● **RECORDS TO USE**
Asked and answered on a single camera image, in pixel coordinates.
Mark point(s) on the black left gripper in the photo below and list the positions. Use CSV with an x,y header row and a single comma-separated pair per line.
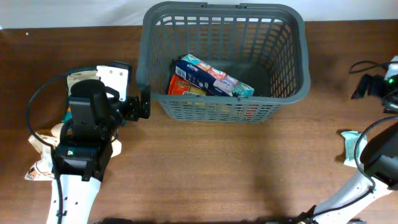
x,y
133,112

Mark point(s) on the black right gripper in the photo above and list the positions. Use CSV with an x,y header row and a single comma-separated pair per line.
x,y
375,81

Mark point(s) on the orange spaghetti packet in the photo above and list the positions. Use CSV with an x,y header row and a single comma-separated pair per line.
x,y
183,88

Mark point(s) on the white teal wipes packet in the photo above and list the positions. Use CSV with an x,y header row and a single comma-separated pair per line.
x,y
351,138

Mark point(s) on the blue Kleenex tissue pack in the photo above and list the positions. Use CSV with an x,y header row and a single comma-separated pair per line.
x,y
210,79

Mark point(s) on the grey plastic basket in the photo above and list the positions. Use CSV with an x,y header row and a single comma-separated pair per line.
x,y
261,45

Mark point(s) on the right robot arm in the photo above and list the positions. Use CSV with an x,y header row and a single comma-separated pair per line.
x,y
375,155

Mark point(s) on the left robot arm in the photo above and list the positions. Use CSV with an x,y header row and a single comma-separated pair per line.
x,y
93,106

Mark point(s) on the green coffee bag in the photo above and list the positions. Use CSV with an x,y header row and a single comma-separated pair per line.
x,y
75,76

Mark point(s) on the beige crumpled snack bag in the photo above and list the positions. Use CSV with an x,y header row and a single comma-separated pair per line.
x,y
40,158

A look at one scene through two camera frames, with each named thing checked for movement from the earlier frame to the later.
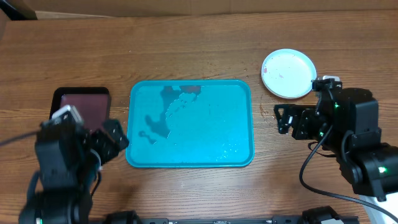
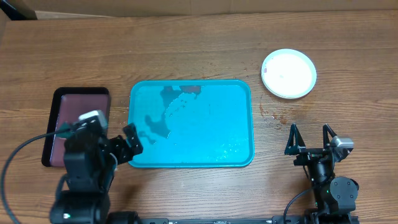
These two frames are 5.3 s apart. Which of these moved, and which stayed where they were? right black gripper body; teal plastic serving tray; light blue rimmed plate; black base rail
Moved: right black gripper body
Stayed: black base rail; teal plastic serving tray; light blue rimmed plate

● **TASK BRIEF**
Return an exact copy of the data above, apart from any pictures.

● **YOUR RESPONSE**
Asked and answered on a single camera image, in pixel coordinates.
Mark point(s) on the black left gripper in the photo below and list the positions. Use CSV with an x,y header row and a single comma-separated pair per line.
x,y
133,112

Mark point(s) on the black right gripper in the photo above and list the positions. Use CSV with an x,y header row and a single comma-separated pair per line.
x,y
375,81

Mark point(s) on the orange spaghetti packet in the photo above and list the positions. Use CSV with an x,y header row and a single comma-separated pair per line.
x,y
183,88

Mark point(s) on the white teal wipes packet in the photo above and list the positions. Use CSV with an x,y header row and a single comma-separated pair per line.
x,y
351,138

Mark point(s) on the blue Kleenex tissue pack in the photo above and list the positions. Use CSV with an x,y header row and a single comma-separated pair per line.
x,y
210,79

Mark point(s) on the grey plastic basket in the photo above and list the positions. Use CSV with an x,y header row and a single comma-separated pair per line.
x,y
261,45

Mark point(s) on the right robot arm in the photo above and list the positions. Use CSV with an x,y header row and a single comma-separated pair per line.
x,y
375,155

Mark point(s) on the left robot arm in the photo above and list the positions. Use CSV with an x,y header row and a single comma-separated pair per line.
x,y
93,106

Mark point(s) on the green coffee bag in the photo above and list the positions. Use CSV with an x,y header row and a single comma-separated pair per line.
x,y
75,76

Mark point(s) on the beige crumpled snack bag in the photo above and list the positions. Use CSV with an x,y header row and a single comma-separated pair per line.
x,y
40,158

A look at one scene through two camera frames, with each named thing checked for movement from the earlier frame to the later.
These two frames are 5.3 s apart. Which of these moved, and which stayed where they were? right black gripper body; teal plastic serving tray; light blue rimmed plate; black base rail
Moved: right black gripper body
Stayed: black base rail; teal plastic serving tray; light blue rimmed plate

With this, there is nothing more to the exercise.